Durante la cena le leyó al obispo con un ánimo nuevo. Lo acompañó en las oraciones de la noche, como siempre, y mantuvo los ojos cerrados para pensar mejor en Sierva María mientras rezaba. Se retiró a la biblioteca más temprano que de costumbre, pensando en ella, y cuanto más pensaba más le crecían las ansias de pensar. Repitió en voz alta los sonetos de amor de Garcilaso, asustado por la sospecha de que en cada verso había una premonición cifrada que tenía algo que ver con su vida. No logró dormir. Al alba se dobló sobre el escritorio con la frente apoyada en el libro que no leyó. Desde el fondo del sueño oyó los tres nocturnos de los maitines del nuevo día en el santuario vecino. «Dios te salve María de Todos los Ángeles», dijo dormido. Su propia voz lo despertó de pronto, y vio a Sierva María con la bata de reclusa y la cabellera a fuego vivo sobre los hombros, que tiró el clavel viejo y puso un ramo de gardenias recién nacidas en el florero del mesón. Delaura, con Garcilaso, le dijo de voz ardiente: «Por vos nací, por vos tengo la vida, por vos he de morir y por vos muero». Sierva María sonrió sin mirarlo. Él cerró los ojos para estar seguro de que no era un engaño de las sombras. La visión se había desvanecido cuando los abrió, pero la biblioteca estaba saturada por el rastro de sus gardenias.
CUATRO
El padre Cayetano Delaura fue invitado por el obispo a esperar el eclipse bajo la pérgola de campánulas amarillas, el único lugar de la casa que dominaba el cielo del mar. Los alcatraces inmóviles en el aire con las alas abiertas parecían muertos en pleno vuelo. El obispo se abanicaba despacio, en una hamaca colgada de dos horcones con cabrestantes de barco, donde acababa de hacer la siesta. Delaura se mecía a su lado en un mecedor de mimbre. Ambos estaban en estado de gracia, tomando agua de tamarindo y mirando por encima de los tejados el vasto cielo sin nubes. Poco después de las dos empezó a oscurecer, las gallinas se recogieron en las perchas y todas las estrellas se encendieron al mismo tiempo. Un escalofrío sobrenatural estremeció el mundo. El obispo oyó el aleteo de las palomas retrasadas buscando a tientas los palomares en la oscuridad.
«Dios es grande», suspiró. «Hasta los animales sienten».
La monja de turno le llevó un candil y unos vidrios ahumados para mirar el sol. El obispo se enderezó en la hamaca y empezó a observar el eclipse a través del cristal.
«Hay que mirar con un solo ojo», dijo, tratando de dominar el silbido de su respiración. «Si no, se corre el riesgo de perder ambos».
Delaura permaneció con el cristal en la mano sin mirar el eclipse. Al cabo de un largo silencio, el obispo lo rastreó en la penumbra, y vio sus ojos fosforescentes ajenos por completo a los hechizos de la falsa noche.

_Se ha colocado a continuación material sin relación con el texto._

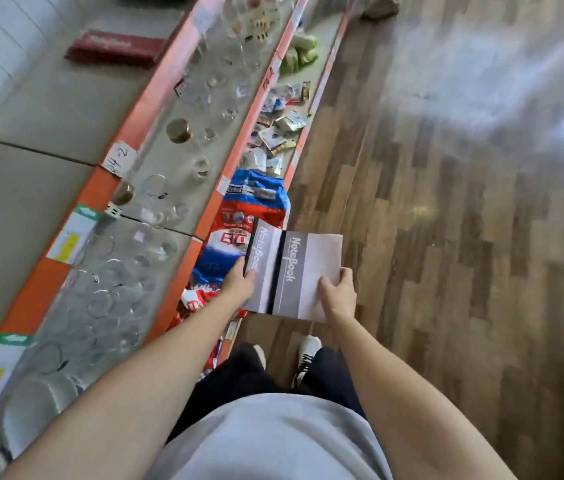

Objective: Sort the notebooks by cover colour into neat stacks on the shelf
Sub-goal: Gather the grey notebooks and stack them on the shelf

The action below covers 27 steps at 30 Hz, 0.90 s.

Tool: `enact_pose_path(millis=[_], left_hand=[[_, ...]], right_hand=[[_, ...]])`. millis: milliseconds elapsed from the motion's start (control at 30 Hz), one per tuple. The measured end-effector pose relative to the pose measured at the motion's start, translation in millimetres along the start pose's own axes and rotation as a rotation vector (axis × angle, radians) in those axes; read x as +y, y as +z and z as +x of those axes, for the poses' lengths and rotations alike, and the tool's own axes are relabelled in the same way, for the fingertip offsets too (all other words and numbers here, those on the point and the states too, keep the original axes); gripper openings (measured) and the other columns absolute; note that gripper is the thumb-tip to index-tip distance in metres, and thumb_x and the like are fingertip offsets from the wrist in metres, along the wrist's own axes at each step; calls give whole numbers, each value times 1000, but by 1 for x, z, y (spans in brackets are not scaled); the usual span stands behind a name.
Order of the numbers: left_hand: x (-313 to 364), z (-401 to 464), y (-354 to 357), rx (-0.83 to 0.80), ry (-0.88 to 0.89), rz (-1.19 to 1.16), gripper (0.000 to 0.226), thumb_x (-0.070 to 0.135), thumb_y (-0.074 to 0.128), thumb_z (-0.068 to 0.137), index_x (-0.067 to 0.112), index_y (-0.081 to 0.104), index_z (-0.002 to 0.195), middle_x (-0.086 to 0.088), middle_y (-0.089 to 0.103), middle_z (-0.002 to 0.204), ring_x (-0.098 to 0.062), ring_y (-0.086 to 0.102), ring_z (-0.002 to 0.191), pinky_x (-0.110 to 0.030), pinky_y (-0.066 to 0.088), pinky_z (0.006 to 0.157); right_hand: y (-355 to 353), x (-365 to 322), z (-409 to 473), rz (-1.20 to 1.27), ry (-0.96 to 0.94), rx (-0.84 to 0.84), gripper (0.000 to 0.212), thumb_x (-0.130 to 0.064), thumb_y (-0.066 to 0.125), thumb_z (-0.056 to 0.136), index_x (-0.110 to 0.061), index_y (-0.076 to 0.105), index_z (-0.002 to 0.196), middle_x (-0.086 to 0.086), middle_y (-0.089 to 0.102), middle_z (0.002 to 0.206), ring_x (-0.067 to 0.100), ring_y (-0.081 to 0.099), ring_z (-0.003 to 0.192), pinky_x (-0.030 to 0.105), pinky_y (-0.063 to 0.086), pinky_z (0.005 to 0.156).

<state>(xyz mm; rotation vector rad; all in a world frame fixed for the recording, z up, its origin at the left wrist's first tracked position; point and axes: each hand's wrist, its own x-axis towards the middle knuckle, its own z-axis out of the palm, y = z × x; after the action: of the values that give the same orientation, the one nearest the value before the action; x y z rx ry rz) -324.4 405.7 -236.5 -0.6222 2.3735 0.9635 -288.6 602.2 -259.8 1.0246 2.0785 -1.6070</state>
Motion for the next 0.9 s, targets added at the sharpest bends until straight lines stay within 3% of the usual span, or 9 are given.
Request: enact_pose_path(millis=[200,367,567,733,900], left_hand=[[18,28,24,-19,-33,-48,41,22,45,104,16,44,145,-11,55,138,-33,52,123,-40,41,105],[42,66,39,-37,-60,-104,31,22,46,102,15,54,131,-10,61,127,-29,58,109,-33,44,92],[98,134,38,-35,-31,65,39,37,47,102,9,58,126,-15,62,127,-38,56,115,-38,45,94],[142,199,37,-59,-17,3,44,41,48,99,10,56,130,-15,61,130,-39,56,117,-46,45,102],[188,246,40,-94,-20,-42,47,44,47,100,14,53,135,-9,62,128,-33,60,114,-47,50,99]], right_hand=[[-13,0,25,59,93,37,26,-24,52,92,-18,46,117,0,60,106,23,57,90,33,43,80],[-15,-13,57,58,141,66,23,-25,50,91,-19,46,113,1,62,106,22,58,90,35,44,78],[-35,-72,122,7,143,124,22,-24,51,92,-19,46,113,-1,60,101,24,58,93,35,43,76],[-41,-128,178,-65,145,143,22,-26,50,90,-21,45,112,0,62,102,25,60,94,43,50,85],[-45,-164,221,-50,148,154,22,-25,51,90,-19,46,111,-4,60,99,21,59,93,35,43,77]])
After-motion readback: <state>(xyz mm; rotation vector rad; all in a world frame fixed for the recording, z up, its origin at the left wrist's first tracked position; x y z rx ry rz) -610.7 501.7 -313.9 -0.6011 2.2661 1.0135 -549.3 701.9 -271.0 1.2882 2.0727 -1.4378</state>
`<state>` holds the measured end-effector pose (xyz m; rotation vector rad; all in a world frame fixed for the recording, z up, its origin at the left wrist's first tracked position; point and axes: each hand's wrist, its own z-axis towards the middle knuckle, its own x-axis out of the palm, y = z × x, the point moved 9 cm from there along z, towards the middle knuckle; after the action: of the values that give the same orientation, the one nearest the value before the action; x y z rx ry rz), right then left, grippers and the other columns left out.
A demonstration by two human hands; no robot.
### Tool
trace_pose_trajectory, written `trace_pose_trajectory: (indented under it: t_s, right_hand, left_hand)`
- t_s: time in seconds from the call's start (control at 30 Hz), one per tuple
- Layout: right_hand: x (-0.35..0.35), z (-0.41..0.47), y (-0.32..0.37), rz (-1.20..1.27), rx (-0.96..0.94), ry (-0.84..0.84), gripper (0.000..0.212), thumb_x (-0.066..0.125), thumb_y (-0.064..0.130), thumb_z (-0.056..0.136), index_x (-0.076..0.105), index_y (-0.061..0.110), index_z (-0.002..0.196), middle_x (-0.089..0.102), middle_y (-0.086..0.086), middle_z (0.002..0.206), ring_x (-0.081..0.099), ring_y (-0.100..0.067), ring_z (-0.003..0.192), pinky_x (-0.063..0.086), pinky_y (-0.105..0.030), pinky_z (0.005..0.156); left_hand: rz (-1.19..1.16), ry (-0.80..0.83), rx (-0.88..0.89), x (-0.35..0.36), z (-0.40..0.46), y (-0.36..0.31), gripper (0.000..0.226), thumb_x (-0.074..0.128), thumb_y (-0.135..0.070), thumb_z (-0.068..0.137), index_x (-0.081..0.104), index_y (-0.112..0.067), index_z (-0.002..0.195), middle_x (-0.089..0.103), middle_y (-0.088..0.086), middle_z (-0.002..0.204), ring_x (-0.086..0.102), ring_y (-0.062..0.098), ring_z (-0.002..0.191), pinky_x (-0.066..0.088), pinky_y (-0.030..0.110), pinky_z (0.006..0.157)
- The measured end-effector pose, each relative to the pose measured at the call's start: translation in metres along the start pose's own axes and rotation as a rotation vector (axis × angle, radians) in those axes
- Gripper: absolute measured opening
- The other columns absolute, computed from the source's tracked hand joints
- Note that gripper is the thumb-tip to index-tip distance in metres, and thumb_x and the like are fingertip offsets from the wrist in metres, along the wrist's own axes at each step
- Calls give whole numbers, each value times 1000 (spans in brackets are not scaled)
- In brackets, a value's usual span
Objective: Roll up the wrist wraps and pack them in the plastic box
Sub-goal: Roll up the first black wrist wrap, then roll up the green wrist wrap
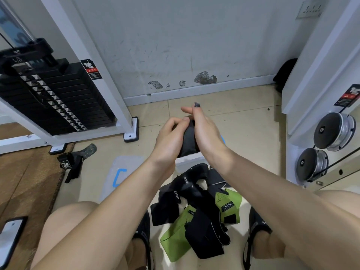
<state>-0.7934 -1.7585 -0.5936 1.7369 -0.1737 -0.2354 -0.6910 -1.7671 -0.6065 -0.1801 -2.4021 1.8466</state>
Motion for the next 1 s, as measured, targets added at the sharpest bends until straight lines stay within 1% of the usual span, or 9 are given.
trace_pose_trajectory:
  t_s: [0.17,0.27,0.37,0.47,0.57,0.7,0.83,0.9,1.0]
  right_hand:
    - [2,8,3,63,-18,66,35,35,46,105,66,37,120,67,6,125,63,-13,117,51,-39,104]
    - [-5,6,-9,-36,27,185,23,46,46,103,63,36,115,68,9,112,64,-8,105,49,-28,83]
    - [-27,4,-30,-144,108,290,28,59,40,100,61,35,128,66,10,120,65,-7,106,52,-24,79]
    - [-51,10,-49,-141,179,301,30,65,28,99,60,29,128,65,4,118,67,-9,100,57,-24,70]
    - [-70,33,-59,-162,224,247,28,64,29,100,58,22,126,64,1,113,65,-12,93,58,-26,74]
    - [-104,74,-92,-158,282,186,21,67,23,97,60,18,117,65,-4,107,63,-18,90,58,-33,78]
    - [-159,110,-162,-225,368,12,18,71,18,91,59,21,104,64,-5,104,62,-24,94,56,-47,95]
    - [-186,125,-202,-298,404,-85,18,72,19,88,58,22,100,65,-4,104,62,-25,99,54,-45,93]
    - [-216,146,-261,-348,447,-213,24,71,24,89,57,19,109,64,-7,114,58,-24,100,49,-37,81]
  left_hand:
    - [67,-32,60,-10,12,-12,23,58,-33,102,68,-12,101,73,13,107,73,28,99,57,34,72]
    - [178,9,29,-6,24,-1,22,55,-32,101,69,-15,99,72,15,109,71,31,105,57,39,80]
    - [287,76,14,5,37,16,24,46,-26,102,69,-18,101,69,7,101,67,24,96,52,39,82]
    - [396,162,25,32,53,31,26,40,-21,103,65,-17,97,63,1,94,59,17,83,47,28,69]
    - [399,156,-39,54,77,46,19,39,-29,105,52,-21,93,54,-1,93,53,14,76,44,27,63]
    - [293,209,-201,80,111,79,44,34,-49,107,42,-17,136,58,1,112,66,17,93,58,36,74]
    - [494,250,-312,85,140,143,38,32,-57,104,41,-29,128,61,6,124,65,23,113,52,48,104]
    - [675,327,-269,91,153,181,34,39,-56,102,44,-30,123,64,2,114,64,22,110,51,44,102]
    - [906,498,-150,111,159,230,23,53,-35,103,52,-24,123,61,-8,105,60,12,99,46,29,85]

«¿En qué piensas?», le preguntó.
Delaura no contestó. Vio el sol como una luna menguante que le lastimó la retina a pesar del cristal Oscuro. Pero no dejó de mirar.
«Sigues pensando en la niña», dijo el obispo.
Cayetano se sobresaltó, a pesar de que el obispo tenía aquellos aciertos con más frecuencia de la que hubiera sido natural. «Pensaba que el vulgo puede relacionar sus males con este eclipse», dijo. El obispo sacudió la cabeza sin apartar la vista del cielo.
«¿y quién sabe si tienen razón?», dijo. «Las barajas del Señor no son fáciles de leer».